Reproduce only the lines below from the line containing "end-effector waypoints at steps" to the line containing "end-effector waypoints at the", exactly as written, with both end lines kept. Omit the pictures.

Segment Start: Given data

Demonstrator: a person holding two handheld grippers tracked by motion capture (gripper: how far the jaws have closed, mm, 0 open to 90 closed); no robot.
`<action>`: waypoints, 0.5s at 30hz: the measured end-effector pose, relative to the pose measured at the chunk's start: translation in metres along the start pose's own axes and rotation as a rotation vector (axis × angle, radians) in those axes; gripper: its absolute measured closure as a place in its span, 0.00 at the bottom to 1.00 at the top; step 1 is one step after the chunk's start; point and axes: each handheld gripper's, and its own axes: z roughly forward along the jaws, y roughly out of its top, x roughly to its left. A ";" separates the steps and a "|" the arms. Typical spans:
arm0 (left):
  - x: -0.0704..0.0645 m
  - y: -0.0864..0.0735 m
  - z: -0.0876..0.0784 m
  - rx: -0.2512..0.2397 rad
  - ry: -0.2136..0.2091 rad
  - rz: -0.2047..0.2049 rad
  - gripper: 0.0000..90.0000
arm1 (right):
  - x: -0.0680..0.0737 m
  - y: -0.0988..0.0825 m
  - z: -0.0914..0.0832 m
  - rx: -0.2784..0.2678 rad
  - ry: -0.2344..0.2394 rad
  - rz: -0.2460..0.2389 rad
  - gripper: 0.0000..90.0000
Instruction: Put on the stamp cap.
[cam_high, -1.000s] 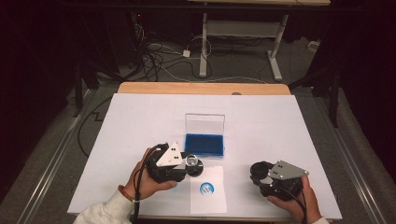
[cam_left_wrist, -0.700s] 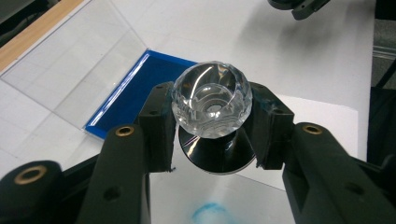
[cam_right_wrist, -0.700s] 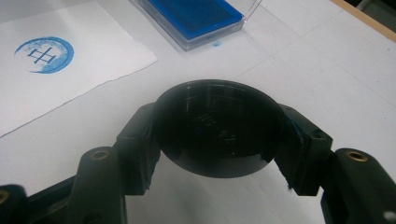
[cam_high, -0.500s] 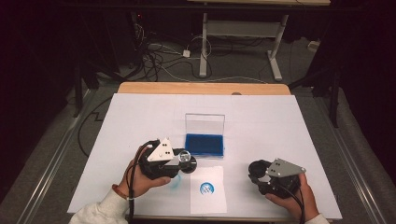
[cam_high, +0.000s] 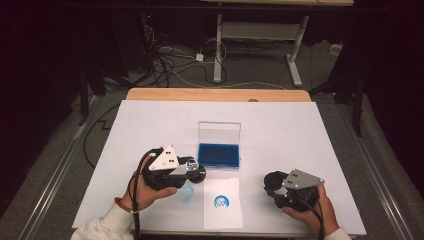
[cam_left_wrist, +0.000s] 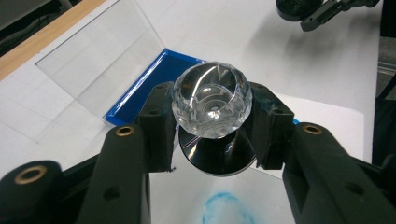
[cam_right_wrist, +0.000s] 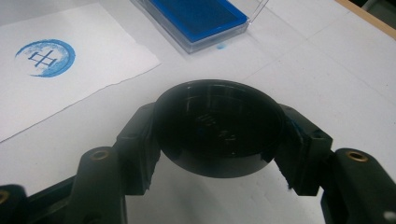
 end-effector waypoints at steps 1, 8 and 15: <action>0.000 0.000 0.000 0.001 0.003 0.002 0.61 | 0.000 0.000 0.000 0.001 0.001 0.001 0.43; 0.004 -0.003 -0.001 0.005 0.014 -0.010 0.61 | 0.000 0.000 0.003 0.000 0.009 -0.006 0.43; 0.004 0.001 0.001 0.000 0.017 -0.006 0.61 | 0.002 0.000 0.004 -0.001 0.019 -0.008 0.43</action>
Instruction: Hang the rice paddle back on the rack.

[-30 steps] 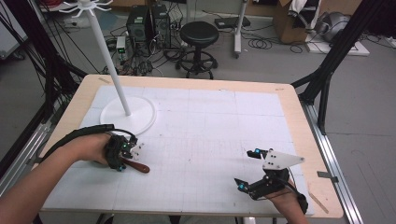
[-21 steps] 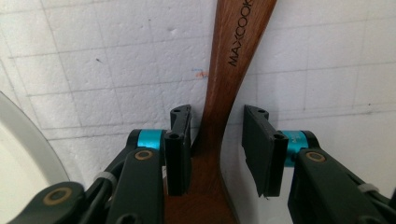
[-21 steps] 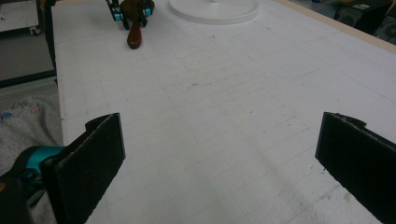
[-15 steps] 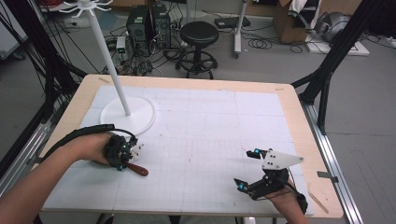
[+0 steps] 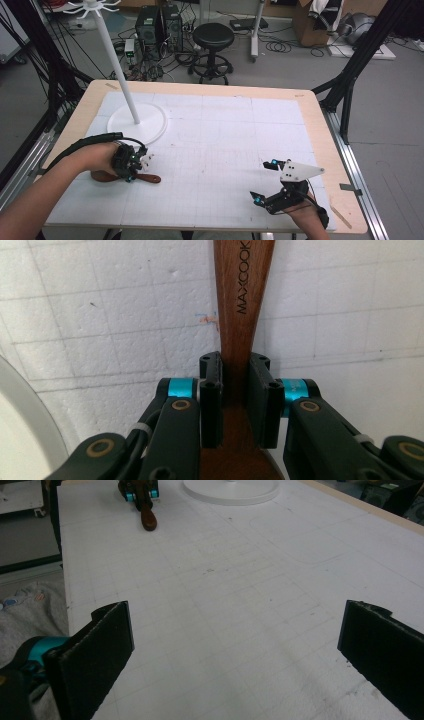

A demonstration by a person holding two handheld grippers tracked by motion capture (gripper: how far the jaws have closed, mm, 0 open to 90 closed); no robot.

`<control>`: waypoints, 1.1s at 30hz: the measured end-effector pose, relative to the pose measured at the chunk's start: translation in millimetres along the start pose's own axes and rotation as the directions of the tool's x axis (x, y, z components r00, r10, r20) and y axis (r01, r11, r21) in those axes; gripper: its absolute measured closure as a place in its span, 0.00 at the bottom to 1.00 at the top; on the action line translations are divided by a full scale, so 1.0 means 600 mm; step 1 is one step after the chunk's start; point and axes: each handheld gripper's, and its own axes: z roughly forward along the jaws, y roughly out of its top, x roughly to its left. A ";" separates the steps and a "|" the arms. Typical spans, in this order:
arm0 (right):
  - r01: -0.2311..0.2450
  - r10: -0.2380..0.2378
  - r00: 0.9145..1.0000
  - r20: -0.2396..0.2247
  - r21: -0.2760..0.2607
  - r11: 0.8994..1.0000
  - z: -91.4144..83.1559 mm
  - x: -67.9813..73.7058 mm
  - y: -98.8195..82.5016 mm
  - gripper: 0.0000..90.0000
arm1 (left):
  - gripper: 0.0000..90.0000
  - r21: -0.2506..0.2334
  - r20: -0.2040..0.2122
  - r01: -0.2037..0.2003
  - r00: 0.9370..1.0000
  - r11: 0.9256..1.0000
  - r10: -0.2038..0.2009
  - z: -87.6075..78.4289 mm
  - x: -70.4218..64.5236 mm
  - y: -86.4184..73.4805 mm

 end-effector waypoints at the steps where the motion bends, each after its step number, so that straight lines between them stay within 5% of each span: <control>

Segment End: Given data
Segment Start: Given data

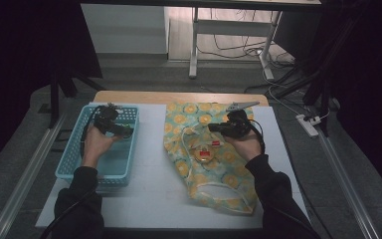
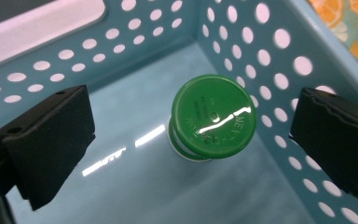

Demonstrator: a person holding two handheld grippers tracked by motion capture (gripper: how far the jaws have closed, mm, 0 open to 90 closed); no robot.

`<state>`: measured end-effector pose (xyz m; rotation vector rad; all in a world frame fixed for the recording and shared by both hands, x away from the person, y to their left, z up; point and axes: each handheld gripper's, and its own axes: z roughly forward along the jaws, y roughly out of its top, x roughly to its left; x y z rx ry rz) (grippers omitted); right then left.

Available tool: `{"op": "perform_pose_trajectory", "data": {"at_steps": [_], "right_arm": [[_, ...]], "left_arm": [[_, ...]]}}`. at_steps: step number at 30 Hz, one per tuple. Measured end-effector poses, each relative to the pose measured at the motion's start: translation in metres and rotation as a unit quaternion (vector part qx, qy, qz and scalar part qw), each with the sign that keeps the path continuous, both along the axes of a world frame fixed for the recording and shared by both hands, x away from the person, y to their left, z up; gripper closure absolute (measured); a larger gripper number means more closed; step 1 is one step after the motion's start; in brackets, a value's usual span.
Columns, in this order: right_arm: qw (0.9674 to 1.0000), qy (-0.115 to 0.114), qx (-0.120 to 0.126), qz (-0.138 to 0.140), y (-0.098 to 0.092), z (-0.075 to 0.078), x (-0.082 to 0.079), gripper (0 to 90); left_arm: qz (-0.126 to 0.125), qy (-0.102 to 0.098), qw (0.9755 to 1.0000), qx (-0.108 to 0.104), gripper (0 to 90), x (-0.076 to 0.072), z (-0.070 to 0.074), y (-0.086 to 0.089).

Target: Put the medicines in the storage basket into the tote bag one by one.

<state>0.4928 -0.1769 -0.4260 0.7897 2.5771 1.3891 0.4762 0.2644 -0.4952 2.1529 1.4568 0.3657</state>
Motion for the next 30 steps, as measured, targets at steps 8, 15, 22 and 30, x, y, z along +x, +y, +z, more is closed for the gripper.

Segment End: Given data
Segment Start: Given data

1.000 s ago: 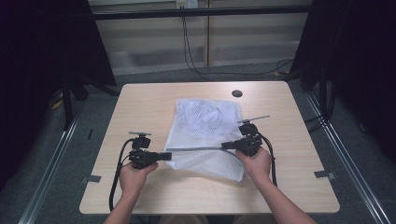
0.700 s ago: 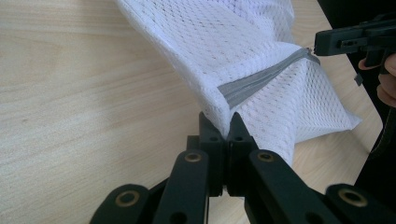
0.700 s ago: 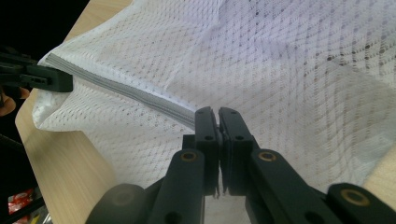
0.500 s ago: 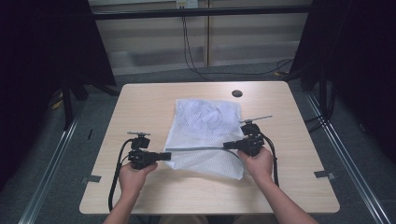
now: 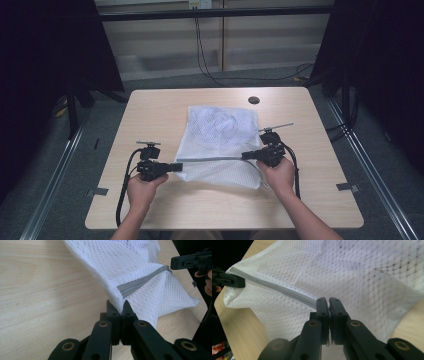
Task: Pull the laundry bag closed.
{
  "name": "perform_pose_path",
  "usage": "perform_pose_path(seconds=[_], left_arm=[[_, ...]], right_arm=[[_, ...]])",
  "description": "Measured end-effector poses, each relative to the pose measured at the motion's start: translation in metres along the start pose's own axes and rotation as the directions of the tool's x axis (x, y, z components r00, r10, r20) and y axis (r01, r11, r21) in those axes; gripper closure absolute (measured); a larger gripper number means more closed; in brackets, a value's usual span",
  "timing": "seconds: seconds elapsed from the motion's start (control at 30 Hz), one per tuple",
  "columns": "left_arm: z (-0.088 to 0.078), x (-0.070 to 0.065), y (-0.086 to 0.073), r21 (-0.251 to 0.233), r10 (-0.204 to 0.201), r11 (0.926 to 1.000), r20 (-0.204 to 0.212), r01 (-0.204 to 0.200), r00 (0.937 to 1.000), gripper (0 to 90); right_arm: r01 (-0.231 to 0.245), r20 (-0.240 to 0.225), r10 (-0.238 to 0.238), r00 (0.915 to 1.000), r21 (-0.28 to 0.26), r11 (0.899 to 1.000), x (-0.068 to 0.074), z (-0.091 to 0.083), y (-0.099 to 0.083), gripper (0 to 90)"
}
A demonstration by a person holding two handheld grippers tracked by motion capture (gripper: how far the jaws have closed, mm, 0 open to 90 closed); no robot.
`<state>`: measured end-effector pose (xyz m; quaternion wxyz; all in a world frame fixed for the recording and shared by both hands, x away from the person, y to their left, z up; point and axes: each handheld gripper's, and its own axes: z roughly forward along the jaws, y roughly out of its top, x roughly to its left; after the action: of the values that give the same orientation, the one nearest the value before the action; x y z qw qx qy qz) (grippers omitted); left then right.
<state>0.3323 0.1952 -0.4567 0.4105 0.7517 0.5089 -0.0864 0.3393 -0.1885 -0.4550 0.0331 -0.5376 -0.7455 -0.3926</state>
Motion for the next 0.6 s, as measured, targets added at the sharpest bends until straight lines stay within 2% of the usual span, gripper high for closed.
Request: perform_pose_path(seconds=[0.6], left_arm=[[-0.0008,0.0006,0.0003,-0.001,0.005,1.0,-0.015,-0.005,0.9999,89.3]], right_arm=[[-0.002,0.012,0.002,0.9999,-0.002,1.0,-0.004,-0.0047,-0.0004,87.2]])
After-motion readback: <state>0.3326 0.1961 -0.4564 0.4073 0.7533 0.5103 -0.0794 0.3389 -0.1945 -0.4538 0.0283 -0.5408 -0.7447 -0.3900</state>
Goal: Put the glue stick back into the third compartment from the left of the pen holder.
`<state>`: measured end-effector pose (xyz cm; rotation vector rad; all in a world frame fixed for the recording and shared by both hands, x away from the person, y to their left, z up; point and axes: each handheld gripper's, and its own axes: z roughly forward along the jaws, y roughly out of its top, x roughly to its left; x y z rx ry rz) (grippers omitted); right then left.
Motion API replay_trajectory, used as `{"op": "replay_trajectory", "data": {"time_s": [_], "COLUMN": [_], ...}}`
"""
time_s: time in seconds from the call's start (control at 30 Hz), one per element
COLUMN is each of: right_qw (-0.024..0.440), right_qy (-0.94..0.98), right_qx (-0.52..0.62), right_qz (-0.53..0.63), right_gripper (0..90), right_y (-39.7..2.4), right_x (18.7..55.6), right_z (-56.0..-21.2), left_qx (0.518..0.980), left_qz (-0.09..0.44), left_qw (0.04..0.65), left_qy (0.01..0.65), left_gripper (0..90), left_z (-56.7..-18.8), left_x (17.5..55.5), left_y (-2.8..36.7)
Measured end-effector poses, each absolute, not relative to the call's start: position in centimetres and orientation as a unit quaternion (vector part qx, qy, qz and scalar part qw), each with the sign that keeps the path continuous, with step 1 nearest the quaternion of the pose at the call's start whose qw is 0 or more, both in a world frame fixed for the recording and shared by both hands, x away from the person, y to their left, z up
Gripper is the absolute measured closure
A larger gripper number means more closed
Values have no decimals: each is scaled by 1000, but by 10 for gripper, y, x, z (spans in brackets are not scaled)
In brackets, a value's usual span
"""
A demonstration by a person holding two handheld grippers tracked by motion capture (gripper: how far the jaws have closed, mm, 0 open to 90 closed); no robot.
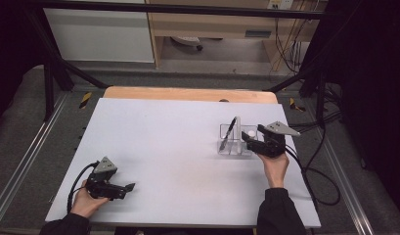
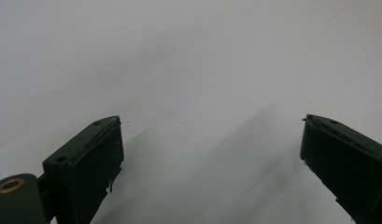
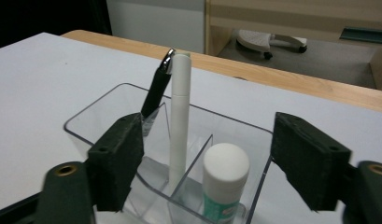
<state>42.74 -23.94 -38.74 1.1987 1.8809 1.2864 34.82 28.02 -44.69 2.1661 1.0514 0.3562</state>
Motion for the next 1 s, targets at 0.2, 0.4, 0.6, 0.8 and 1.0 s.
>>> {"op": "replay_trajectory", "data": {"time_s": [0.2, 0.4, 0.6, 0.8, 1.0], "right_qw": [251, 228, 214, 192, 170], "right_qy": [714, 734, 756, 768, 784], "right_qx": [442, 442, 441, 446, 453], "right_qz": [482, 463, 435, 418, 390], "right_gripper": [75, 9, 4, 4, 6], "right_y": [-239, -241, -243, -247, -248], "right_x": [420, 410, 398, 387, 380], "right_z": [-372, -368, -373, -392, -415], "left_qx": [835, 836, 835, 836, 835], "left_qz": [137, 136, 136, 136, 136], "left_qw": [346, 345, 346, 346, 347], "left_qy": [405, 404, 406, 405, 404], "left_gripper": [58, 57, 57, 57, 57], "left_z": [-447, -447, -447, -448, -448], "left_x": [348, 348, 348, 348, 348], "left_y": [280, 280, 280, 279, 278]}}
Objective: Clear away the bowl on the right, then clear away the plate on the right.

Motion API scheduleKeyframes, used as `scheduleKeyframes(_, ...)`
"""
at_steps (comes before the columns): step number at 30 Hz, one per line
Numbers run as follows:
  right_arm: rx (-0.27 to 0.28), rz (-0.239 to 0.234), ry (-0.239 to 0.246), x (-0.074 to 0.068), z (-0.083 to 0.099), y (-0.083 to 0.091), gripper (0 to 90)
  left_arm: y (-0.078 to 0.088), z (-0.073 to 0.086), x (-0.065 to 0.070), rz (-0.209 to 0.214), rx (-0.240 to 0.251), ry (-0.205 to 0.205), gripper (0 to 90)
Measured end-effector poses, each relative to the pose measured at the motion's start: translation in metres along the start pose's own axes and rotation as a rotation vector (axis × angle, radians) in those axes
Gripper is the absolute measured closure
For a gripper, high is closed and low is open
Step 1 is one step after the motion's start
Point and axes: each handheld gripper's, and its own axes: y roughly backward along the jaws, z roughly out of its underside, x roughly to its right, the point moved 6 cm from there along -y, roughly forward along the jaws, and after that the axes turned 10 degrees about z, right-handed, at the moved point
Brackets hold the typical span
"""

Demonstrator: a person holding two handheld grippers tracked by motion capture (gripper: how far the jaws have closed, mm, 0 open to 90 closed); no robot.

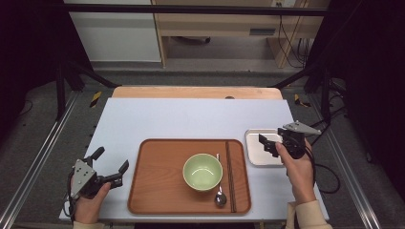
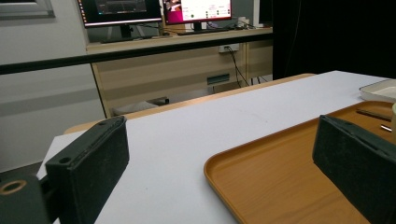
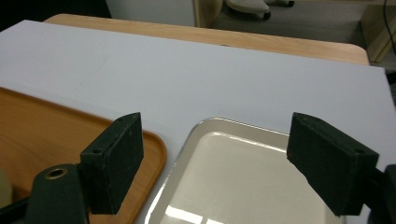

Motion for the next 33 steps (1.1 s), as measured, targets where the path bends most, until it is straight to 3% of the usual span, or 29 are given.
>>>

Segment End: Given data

[Solution]
 end-effector waypoints at steps 1, 8 and 15: <action>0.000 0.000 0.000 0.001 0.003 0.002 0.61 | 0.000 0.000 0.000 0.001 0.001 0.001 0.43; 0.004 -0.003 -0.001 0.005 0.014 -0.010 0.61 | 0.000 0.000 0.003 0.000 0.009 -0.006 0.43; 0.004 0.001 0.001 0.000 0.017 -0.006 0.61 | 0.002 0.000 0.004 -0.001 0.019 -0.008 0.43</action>
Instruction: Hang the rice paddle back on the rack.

[-30 steps] 
[-21 steps] 
[-21 steps] 
[-15 steps] 
[+0 steps] 

A demonstration by a person holding two handheld grippers tracked by motion capture (gripper: how far the jaws have closed, mm, 0 open to 90 closed); no robot.

`<control>`: waypoints, 1.1s at 30hz: the measured end-effector pose, relative to the pose measured at the chunk's start: translation in millimetres along the start pose's own axes and rotation as the directions of the tool's x axis (x, y, z components r00, r10, r20) and y axis (r01, r11, r21) in those axes; gripper: its absolute measured closure as a place in its span, 0.00 at the bottom to 1.00 at the top; on the action line translations are divided by a full scale, so 1.0 means 600 mm; step 1 is one step after the chunk's start; point and axes: each handheld gripper's, and its own axes: z roughly forward along the jaws, y roughly out of its top, x roughly to its left. A ";" separates the steps and a "|" the arms. Typical spans, in this order:
arm0 (right):
  - r01: -0.2311..0.2450
  - r10: -0.2380..0.2378
  - r00: 0.9145..1.0000
  - r20: -0.2396..0.2247
  - r21: -0.2760..0.2607
  - r11: 0.8994..1.0000
  - z: -91.4144..83.1559 mm
  - x: -67.9813..73.7058 mm
  - y: -98.8195..82.5016 mm
  - gripper: 0.0000..90.0000
arm1 (left):
  - gripper: 0.0000..90.0000
  - r21: -0.2506..0.2334
  - r20: -0.2040..0.2122
  - r01: -0.2037..0.2003
  - r00: 0.9370..1.0000
  - r11: 0.9256..1.0000
  - r10: -0.2038..0.2009
  - z: -87.6075..78.4289 mm
  - x: -70.4218..64.5236 mm
  - y: -86.4184..73.4805 mm

 end-effector waypoints at the steps where the motion bends, each after its step number, so that straight lines between them stay within 5% of each span: <control>

No further output is required.